No, not quite. What people are really struggling for
under the present system is to get their work 
published in the highly acclaimed, prestigious journals,
so they will get credits for their careeer advancement,
grantsmanship, etc. This is the prime reason why peer
review flourishes, NOT "quality of science". We publish 
LARGELY (though not exclusively) for this (career) purpose.

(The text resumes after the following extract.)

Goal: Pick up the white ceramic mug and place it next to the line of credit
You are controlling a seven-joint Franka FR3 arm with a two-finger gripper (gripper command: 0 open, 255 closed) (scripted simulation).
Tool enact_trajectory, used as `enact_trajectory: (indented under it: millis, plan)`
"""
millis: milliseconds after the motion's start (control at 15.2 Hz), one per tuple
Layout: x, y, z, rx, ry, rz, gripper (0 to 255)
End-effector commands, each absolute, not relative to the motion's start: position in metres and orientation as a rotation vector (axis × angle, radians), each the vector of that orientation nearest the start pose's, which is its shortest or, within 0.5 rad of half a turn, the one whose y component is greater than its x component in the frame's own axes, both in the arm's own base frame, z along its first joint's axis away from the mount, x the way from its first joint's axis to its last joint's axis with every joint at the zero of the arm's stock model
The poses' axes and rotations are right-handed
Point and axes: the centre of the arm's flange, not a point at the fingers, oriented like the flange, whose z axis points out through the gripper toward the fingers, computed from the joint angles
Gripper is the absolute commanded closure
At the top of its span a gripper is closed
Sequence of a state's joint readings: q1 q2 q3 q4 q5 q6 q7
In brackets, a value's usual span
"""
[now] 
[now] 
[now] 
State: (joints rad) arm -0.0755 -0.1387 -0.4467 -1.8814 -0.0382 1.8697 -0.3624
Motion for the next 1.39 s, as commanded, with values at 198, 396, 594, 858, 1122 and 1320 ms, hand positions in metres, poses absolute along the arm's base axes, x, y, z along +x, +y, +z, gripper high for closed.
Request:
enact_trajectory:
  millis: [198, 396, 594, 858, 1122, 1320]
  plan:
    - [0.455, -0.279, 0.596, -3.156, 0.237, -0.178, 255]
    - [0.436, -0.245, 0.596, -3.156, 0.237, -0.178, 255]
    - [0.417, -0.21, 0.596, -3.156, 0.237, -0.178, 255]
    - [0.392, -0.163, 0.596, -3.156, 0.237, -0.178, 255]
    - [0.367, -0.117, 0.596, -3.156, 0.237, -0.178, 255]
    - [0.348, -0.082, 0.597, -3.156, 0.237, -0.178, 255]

Example: In one area known to me all papers presented
at the annual conference are published (essentially,
un-peer reviewed) in the "Conference Record" (so, the
paper is PUBLISHED in a technical sense as the Conference 
Record is, of course, a public domain information). 
AND YET, afterwords you can submit THE SAME paper to
the (prestigious) peer reviewed journal and get it 
published (if approved by peer review) in this journal.
And (most) people do exactly this (taking time from 
reviewres, etc) with a SOLE purpose of getting career scores.


> In the
> absence of an ideal (and perhaps impossible) information
> system, these two goals are mutually exclusive.  The peer
> review system tries to achieve a compromise between these
> two goals.  I'd be happy to hear practical ideas for how 
> to do better.
We are talking perhaps the same in diffent words.
Yes, any scheme involves some kind of a compromise.
What I am saying is that the present "classical"
anonymous peer review (APR) is far below the level
of the possible compromise attainable with the present 
publication and information technology. The reasons, 
as I said earlier, are the sociology of science 
(present reward system), NOT technology OR 
the "science" per se.

This is why, to account for the inherent uncertainty
of ANY peer review (and you can't do anything about
this uncertainty, it is as fundamental as Heisenberg
uncertainty principle) we suggest that:

(1) as the first step transformation to an open 
(signed) reviewing be adopted in publishing 
[ i.e. "rejected" authors be allowed to publishe
brief versions AND signed reviewers reports ] 
(2) in funding the sliding scale be used [ robust
ranking instead of yes-no decisions ] and 
principle "fund researchers, not proposals" be
gradually (re)introduced, as much more responsible
socially and ecomomical financially (at least for 
what is called university-type academic research).